• [TASK INSTRUCTIONS]:
For the records that follow, work out how many lines include "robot" and give only that count.

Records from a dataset
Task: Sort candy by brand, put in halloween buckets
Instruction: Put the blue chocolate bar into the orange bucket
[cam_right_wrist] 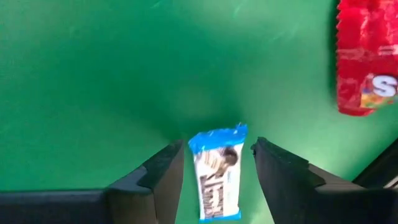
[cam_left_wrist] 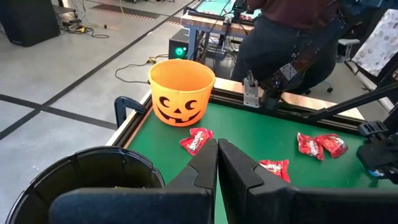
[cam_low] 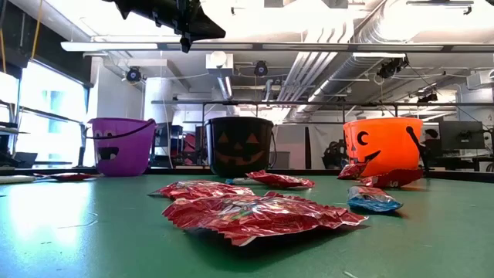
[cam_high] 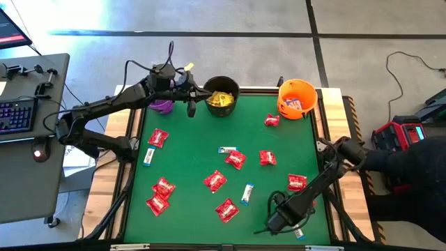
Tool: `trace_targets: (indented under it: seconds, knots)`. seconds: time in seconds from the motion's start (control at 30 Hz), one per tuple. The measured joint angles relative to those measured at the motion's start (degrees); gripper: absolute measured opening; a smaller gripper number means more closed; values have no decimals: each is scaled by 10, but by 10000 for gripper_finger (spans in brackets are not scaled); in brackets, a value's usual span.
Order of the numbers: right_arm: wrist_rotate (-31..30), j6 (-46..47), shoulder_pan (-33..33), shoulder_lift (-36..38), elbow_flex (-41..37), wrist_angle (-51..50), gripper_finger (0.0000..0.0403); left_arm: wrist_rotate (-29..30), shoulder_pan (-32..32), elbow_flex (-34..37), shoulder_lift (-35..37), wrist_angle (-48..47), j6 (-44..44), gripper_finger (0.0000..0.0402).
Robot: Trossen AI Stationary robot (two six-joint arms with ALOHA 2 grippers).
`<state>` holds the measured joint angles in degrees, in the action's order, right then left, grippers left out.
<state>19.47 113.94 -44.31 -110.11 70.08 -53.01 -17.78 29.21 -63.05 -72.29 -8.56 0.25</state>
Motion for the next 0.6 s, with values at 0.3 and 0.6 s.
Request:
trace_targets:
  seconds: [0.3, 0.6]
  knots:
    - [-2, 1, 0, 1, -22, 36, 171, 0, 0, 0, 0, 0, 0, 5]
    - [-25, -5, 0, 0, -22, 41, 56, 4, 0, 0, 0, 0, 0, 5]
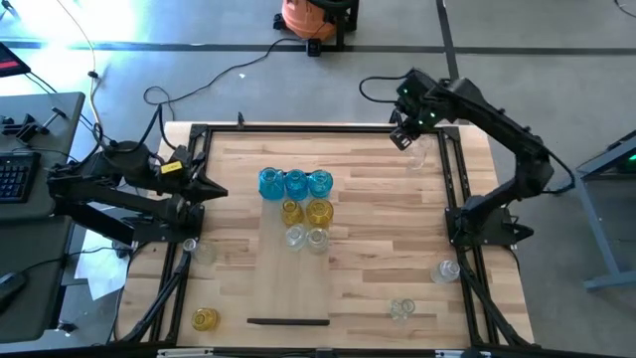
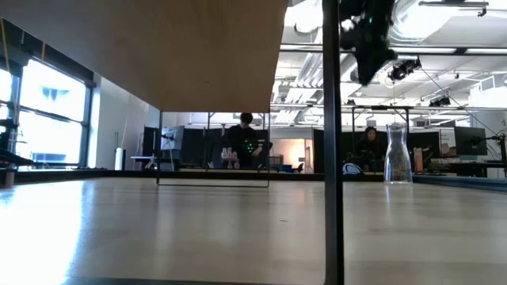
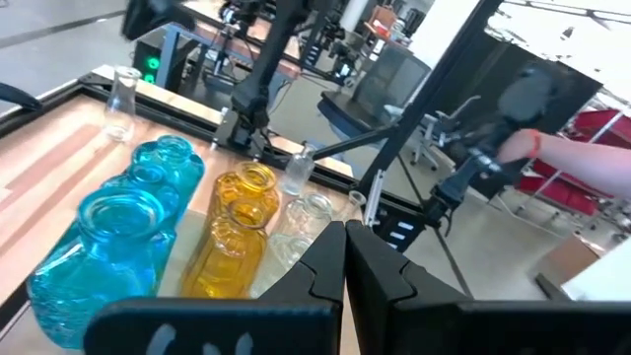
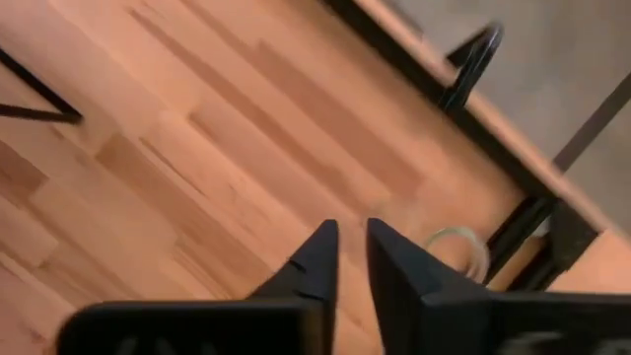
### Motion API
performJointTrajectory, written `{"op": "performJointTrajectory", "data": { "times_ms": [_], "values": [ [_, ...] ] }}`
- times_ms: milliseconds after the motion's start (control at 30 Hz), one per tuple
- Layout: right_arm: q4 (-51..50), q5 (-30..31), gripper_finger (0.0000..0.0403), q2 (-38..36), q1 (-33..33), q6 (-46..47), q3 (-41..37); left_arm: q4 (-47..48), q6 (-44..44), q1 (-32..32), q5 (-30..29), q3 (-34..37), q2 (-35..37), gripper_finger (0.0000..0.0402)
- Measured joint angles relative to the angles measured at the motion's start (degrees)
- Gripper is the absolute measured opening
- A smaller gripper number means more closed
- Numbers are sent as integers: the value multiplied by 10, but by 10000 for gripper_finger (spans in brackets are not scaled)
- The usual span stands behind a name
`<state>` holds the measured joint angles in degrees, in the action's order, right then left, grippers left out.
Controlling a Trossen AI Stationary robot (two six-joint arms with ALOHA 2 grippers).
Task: Sort vases onto shelf
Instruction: Put the top transparent vase on the shelf to align with the other transparent vases
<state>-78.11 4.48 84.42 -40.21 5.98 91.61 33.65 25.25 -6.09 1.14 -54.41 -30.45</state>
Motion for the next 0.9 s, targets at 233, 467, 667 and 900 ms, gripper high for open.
{"op": "performJointTrajectory", "data": {
  "times_ms": [233, 467, 667, 900],
  "values": [
    [-1, -37, 148, 29, -37, 28, -70, 0, -30, 0, 32, 0, 13, 0],
    [0, -37, 239, 29, -38, 56, -81, 18, -49, 0, 34, 0, 44, 0],
    [-15, -14, 249, 29, -38, 65, -81, 44, -34, 0, 34, 0, 68, 0],
    [-30, -2, 249, 29, -50, 64, -81, 47, -29, 0, 32, 0, 80, 0]
  ]
}}
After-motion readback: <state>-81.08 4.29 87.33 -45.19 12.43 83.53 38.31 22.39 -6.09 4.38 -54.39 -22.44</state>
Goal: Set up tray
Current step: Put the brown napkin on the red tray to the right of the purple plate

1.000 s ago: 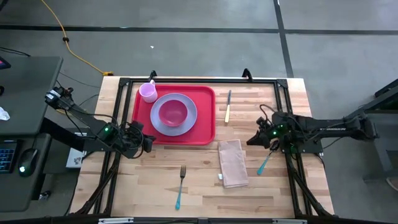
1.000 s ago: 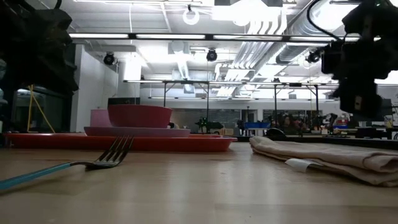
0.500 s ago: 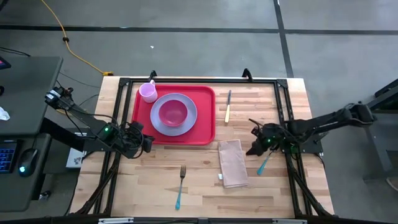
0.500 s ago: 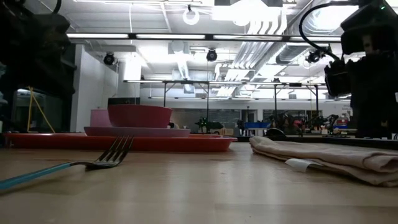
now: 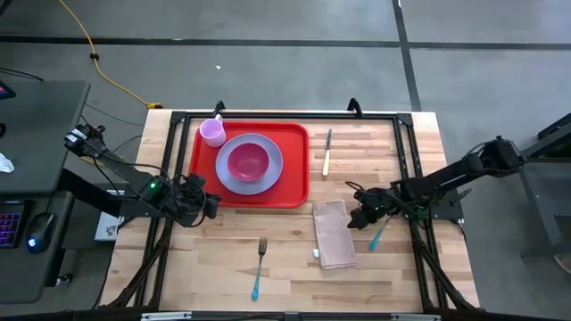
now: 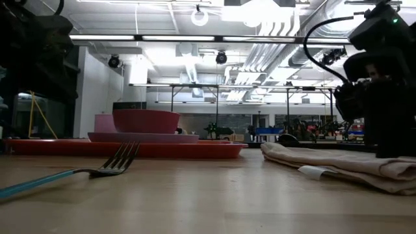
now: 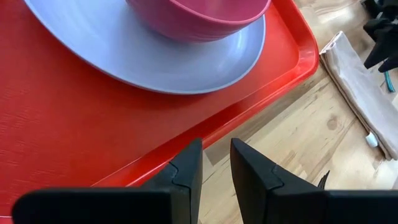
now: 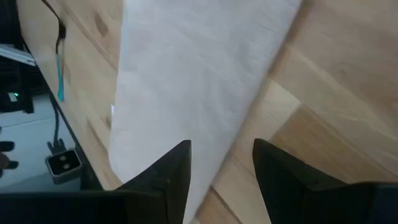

• [RESPONSE FOR THIS EXERCISE]:
2